Every story about the cia make me believe they are just a really really rowdy and well funded frat house. Full of dudes that should have graduated years ago.
“Our only recourse is to dress Jack Ruby as a sexy little Cuban seniorita with a headdress made of fruit and kiss him on the mouth in front of their camera crew.
Castro’s heart will beat out of his chest. He will turn briefly into a wolf, howling at Ruby, and moments later as he’s walking away the dress comically falls down revealing it is Jack Ruby.
With that dress falling down, so does the iron curtain, boys. We’ll all be sipping mojitos in Havana with the mob in no time.”
in the face of this, Malfoy's attempts to kill Dumbledore don't seem so outlandish after all
On the one hand the CIA is evil incarnate, with all the torture, murder, coups, death squads, pro-fascist anti-democratic shenanigans, black sites, arms trading, etc.
On the other hand this and whatever the fuck was going on with MK Ultra (see the Behind the Bastards episodes on this)

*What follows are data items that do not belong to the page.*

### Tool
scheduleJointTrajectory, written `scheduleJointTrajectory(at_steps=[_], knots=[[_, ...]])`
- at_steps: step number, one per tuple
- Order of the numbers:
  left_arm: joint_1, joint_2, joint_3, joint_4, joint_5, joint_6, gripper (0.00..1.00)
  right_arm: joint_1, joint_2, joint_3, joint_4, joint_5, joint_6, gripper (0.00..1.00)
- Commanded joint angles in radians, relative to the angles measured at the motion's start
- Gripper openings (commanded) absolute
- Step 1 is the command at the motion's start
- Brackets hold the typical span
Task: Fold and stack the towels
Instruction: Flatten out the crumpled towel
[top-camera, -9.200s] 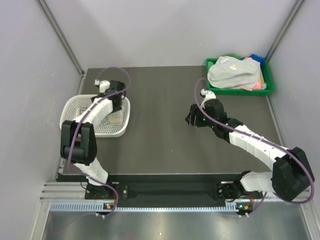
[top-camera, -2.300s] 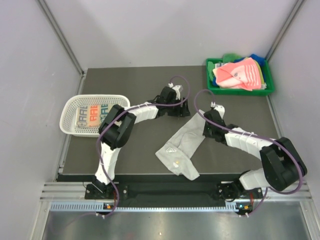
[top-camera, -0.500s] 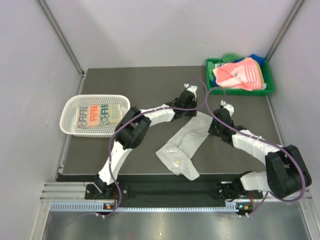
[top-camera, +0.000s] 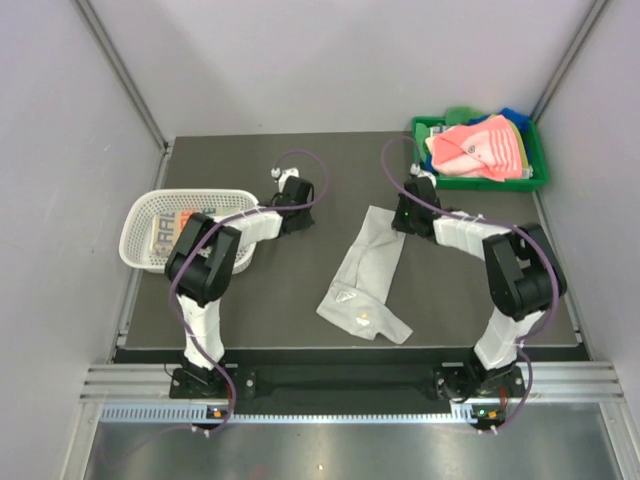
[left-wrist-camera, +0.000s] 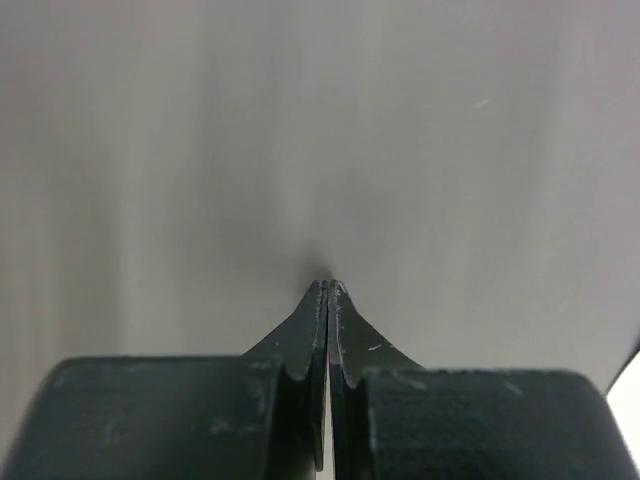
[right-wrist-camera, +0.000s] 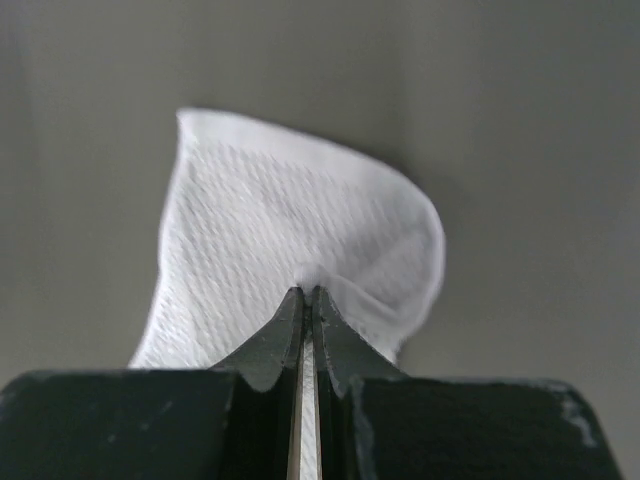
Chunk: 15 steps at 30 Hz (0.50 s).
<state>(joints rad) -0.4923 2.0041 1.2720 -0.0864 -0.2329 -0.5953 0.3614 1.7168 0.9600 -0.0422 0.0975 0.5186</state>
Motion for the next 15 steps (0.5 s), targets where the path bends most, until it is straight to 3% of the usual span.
scheduleJointTrajectory(at_steps=[1,5,7,8,11,15], knots=[[0.003,-0.051,-0.101,-0.02,0.049,0.024,0.0,-0.015,0.055,0.12,0.045,-0.028,-0.061,0.0],[0.0,-0.027,-0.033,0.002,0.181,0.054,0.02,-0.033,0.079,0.112,0.082,-0.115,-0.098,0.0],[-0.006,-0.001,0.019,-0.001,0.196,0.052,0.11,-0.036,0.116,0.14,0.087,-0.182,-0.104,0.0],[-0.006,0.005,0.033,0.002,0.205,0.048,0.21,-0.035,0.125,0.151,0.065,-0.167,-0.098,0.0],[-0.011,0.033,0.092,0.014,0.272,0.049,0.35,-0.036,0.13,0.161,-0.013,-0.03,-0.072,0.0],[-0.025,0.088,0.165,0.042,0.316,0.058,0.45,-0.035,0.171,0.184,-0.03,-0.01,-0.078,0.0]])
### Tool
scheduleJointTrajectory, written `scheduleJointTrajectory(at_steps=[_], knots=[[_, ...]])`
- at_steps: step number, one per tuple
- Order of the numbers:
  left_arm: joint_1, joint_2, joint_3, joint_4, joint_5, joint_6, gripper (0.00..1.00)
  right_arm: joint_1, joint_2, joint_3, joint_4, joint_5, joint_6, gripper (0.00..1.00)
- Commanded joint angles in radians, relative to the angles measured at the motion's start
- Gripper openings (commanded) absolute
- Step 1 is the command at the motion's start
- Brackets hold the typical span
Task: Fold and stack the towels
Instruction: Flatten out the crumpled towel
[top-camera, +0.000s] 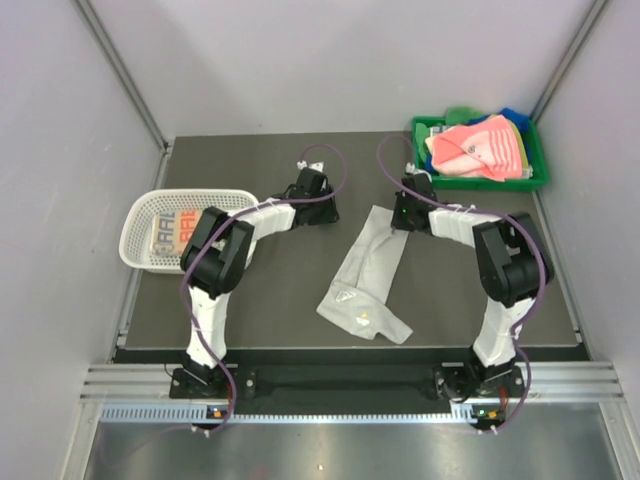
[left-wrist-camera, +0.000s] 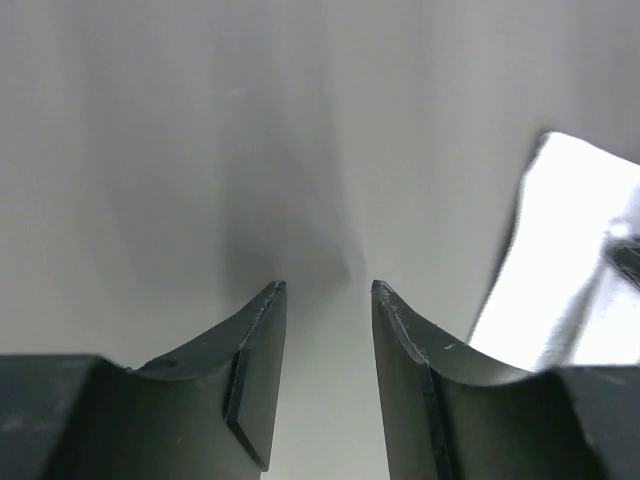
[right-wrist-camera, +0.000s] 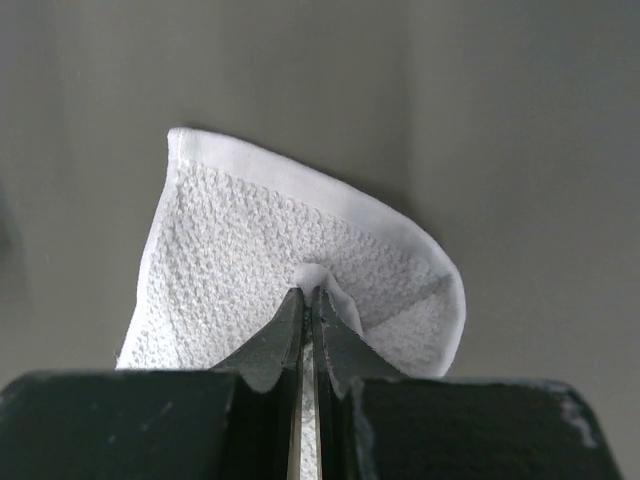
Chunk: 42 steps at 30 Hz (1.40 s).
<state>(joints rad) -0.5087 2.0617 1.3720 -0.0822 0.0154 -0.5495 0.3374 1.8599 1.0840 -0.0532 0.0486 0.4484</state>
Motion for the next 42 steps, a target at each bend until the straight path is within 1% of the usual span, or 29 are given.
scheduleJointTrajectory(at_steps=[1,3,4,6,7,9,10,13,16,19,24,31,33,39,42], knots=[[-0.01,0.04,0.076,0.035,0.08,0.008,0.45,-0.011,0.063,0.086,-0.017,0.028,-0.013,0.0],[-0.007,0.046,0.073,0.036,0.072,-0.015,0.45,0.012,0.1,0.115,-0.001,-0.021,-0.014,0.0],[-0.008,0.038,0.049,0.045,0.063,-0.023,0.46,0.026,0.123,0.137,0.007,-0.038,-0.013,0.0],[-0.007,0.008,0.012,0.056,0.006,-0.044,0.48,0.083,0.146,0.157,0.033,-0.044,-0.01,0.0],[-0.004,-0.006,-0.004,0.053,-0.006,-0.053,0.48,0.103,0.174,0.186,0.035,-0.073,-0.008,0.0],[0.007,-0.047,-0.059,0.056,-0.089,-0.079,0.5,0.155,0.2,0.22,0.045,-0.114,0.007,0.0],[0.018,-0.072,-0.095,0.062,-0.107,-0.096,0.51,0.182,0.217,0.224,0.076,-0.127,0.013,0.0],[0.038,-0.107,-0.137,0.073,-0.133,-0.109,0.55,0.224,0.225,0.226,0.121,-0.177,0.032,0.0],[0.053,-0.109,-0.143,0.061,-0.129,-0.119,0.57,0.239,0.206,0.206,0.139,-0.173,0.055,0.0],[0.056,-0.1,-0.142,0.05,-0.132,-0.139,0.57,0.23,0.191,0.189,0.128,-0.158,0.072,0.0],[0.056,-0.081,-0.132,-0.007,-0.155,-0.176,0.53,0.216,0.17,0.166,0.127,-0.145,0.07,0.0],[0.049,-0.058,-0.139,-0.025,-0.117,-0.222,0.49,0.212,0.167,0.168,0.127,-0.156,0.07,0.0],[0.047,-0.042,-0.13,-0.047,-0.115,-0.233,0.43,0.212,0.162,0.166,0.128,-0.154,0.072,0.0],[0.032,-0.028,-0.152,-0.054,-0.117,-0.256,0.38,0.207,0.165,0.165,0.133,-0.167,0.07,0.0],[0.026,-0.009,-0.157,-0.062,-0.126,-0.265,0.32,0.204,0.167,0.163,0.141,-0.171,0.073,0.0]])
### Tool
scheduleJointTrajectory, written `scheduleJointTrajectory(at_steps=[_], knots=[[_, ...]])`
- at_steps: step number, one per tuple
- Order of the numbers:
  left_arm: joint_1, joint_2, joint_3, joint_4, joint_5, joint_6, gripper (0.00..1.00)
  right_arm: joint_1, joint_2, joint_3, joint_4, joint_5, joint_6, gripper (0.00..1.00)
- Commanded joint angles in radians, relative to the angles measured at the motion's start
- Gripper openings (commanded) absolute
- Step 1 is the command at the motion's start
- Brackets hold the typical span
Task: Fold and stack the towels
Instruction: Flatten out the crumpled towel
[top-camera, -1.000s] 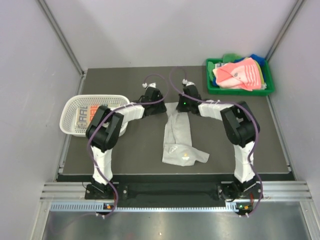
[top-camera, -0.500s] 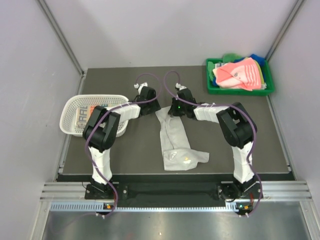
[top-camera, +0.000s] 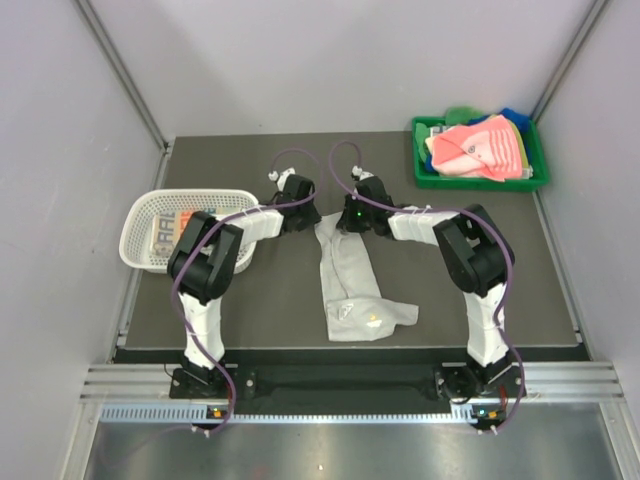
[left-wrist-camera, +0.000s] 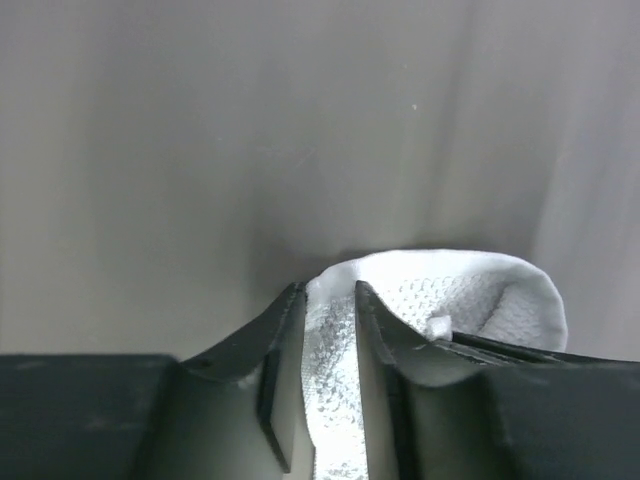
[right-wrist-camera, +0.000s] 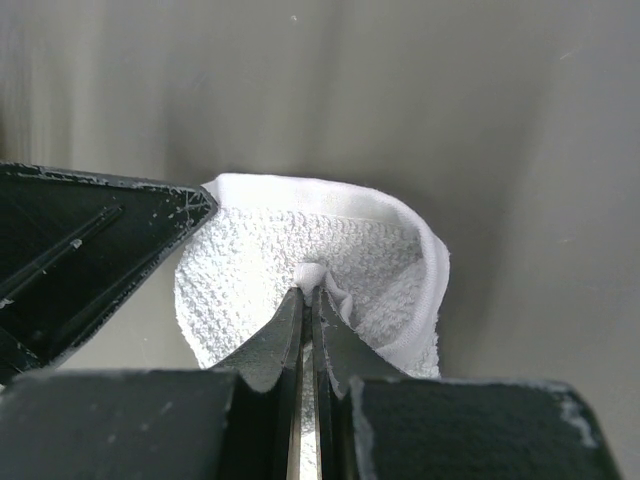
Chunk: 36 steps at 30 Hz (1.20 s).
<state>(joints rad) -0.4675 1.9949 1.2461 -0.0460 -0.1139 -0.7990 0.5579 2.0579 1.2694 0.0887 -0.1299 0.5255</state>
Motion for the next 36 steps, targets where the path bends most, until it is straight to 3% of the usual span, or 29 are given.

Is there a specific CIA dept that deals with Cuba, and is manned by deranged people? Because everything I've ever heard about US "intelligence" in Cuba is beyond ridiculous. Anyone remember the sonic weapon supposedly being used on the US embassy? Yeah, that's impossible, you nuggets.
Wasn't limited to Cuba ... there were other targets as well.
At least this part of their job at the time, there is the whole CIA research group going all Mad Scientist, especially with LSD.. one Christmas there was a memo sent out that the punchbowl was off limits for experiments.